As usual police officers were busy trying to prevent people from entering the church under claims that 'Raisi yuko ndani!' (The president is inside). But in 1987 Tanzania had no Television Stations, there was just a single, state-controlled Radio station, a government clutched newspaper, a party owned tabloid and all of these covered the event and people here had nothing else to do on Sunday afternoon except to listen to a Bishop being 'blessed!'
Never mind, but that was 25 years ago and within these two and a half decades a lot has taken place. And when the Bishop died at about 18.00 hours of last Thursday, February 6, 2013, people needed not to gather on the church grounds to be informed about the sad news.
Nowadays people have cellular phones and the news were communicated throughout the country and beyond within just a few minutes, the country also has several Television and Radio Stations, in addition to more newspapers, magazines and online blogs.
More developments have seen the Arusha Lutheran Synod grow into a full-fledged diocese in Arusha Region and later evolving into the Northern and Central Diocese both of which were under the sovereignty of the late Bishop Laizer.
The head of the church himself was a larger-than-life figure, commanding great respect countrywide and beyond borders; a fearless outspoken man and who managed to turn around the Lutheran Diocese here from a small cluster of churches into a giant institution complete with more and better churches, schools, colleges, hospitals, hotels and various community development projects.
The 25 years of Bishop Laizer's tenure were however not without some trials and tribulations; many still recall the scramble for separate 'Meru Diocese,' which resulted to life costing conflicts between 1992 and 1993.

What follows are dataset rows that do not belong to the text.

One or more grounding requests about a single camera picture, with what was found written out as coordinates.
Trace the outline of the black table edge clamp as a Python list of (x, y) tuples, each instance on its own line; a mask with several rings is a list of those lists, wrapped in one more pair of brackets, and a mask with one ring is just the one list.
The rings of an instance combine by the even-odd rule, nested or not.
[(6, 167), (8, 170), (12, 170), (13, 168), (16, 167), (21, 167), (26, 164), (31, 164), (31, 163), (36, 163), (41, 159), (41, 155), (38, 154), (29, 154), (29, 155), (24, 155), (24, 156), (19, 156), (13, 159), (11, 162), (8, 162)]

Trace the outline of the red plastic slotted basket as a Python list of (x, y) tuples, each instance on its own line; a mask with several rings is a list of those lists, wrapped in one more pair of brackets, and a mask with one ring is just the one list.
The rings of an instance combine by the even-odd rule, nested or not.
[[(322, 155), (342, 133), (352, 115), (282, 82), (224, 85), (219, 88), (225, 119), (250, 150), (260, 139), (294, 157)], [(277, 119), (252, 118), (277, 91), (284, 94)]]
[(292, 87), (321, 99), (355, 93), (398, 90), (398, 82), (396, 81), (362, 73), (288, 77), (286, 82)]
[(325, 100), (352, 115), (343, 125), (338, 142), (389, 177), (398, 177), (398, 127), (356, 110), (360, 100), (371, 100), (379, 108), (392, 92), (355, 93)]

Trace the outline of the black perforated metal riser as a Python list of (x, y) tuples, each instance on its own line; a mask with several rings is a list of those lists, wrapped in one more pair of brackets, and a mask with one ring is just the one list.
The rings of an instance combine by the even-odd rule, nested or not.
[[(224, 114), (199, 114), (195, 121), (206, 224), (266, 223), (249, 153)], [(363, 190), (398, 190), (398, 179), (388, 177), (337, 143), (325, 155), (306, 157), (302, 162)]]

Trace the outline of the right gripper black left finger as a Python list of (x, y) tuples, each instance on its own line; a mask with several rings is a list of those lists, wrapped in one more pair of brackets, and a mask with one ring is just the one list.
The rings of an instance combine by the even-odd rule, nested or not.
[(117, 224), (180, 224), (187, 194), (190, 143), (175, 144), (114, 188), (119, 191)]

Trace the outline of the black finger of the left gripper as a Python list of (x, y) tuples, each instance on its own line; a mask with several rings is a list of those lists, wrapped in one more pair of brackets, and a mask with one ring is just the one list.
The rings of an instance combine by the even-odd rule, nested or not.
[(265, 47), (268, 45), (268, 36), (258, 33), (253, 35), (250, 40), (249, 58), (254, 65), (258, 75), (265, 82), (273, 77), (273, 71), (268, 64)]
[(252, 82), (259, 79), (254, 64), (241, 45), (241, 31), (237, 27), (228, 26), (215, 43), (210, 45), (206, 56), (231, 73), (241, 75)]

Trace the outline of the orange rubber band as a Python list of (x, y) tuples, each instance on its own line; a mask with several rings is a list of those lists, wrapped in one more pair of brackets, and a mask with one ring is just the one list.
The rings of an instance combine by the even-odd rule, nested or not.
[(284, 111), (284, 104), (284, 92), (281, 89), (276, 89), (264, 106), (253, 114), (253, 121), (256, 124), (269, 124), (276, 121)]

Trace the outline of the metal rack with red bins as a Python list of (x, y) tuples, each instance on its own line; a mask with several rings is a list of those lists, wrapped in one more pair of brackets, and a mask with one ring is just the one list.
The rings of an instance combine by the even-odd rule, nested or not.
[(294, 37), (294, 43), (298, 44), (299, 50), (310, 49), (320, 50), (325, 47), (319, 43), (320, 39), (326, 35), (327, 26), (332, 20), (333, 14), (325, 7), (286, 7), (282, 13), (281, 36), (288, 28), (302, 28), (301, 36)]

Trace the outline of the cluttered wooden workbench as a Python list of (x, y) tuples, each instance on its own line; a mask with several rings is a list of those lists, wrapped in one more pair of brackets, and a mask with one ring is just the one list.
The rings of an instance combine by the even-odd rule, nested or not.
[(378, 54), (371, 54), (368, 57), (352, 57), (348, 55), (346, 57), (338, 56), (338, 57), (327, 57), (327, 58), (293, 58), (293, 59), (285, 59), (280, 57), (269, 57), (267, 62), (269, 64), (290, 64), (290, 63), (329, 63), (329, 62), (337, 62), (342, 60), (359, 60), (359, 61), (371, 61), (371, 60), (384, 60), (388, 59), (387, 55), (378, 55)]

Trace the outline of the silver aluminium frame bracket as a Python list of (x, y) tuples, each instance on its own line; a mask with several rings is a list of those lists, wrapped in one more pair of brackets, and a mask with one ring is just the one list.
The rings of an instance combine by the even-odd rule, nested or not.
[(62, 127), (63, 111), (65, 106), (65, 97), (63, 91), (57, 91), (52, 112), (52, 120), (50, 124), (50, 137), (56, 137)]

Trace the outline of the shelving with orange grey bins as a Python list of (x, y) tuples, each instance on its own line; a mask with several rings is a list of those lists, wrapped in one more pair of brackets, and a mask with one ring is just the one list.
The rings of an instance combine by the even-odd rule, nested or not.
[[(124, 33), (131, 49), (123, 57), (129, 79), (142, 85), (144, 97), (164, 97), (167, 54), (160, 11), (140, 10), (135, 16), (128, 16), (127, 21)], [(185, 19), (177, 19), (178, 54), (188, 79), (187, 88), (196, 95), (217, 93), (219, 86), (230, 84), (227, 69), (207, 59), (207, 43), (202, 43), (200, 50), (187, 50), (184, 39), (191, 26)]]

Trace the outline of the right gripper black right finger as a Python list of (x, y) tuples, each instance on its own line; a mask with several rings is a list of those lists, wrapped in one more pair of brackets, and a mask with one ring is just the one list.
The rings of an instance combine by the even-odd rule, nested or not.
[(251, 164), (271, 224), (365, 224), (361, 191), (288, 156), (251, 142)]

And as the bishop was laying ill on his hospital bed, series of upraising events kept being experienced in a number of Lutheran parishes within Arusha City, hand-in-hand with the controversies surrounding the church-owned, 'Corridor Springs Hotel' and the Peace- House Secondary School which the ELCT had established in a joint-venture with an American firm.
Bishop Thomas Laizer was born on the 10th of March 1945 at Kitumbeine Village of Longido when the latter was still part of Monduli District. He attended Longido Primary School and did his final Class Seven exams in 1965.
He was an alumnus of Arusha Secondary School as well as the Makumira Theological College where he graduated in 1972 before undertaking further religious studies at Warburg Theological College in the United States until 1984.
Under his leadership, the Makumira College developed to become a fullfledged University, while the Ngaramtoni-based, Seliani Lutheran Hospital established to help the Maasai community was handed over to the Arumeru District Council.
Selian later opened a branch in the city centre, formerly known as the Selian Town Clinic which was later developed to become a giant hospital now known as the Arusha Lutheran Medical Centre and it is where Bishop Laizer spent the final days of his life.
Though he was sanctified at the Ngarenaro parish, in 1987, Bishop Laizer will however be buried at the Arusha Lutheran Town Centre's Cathedral 'Mjini Kati,' on Friday, February 15. The 'Mjini-Kati' parish is where the seat of the bishop is currently located, it is also the second oldest church building in the city.
The second phase president, Ali Hassan Mwinyi, saw the sanctification of Bishop Laizer 25 years ago and now the fourth President of Tanzania, Jakaya Kikwete is expected to bid the Lutheran church leader farewell on Friday. RIP Thomas Laizer.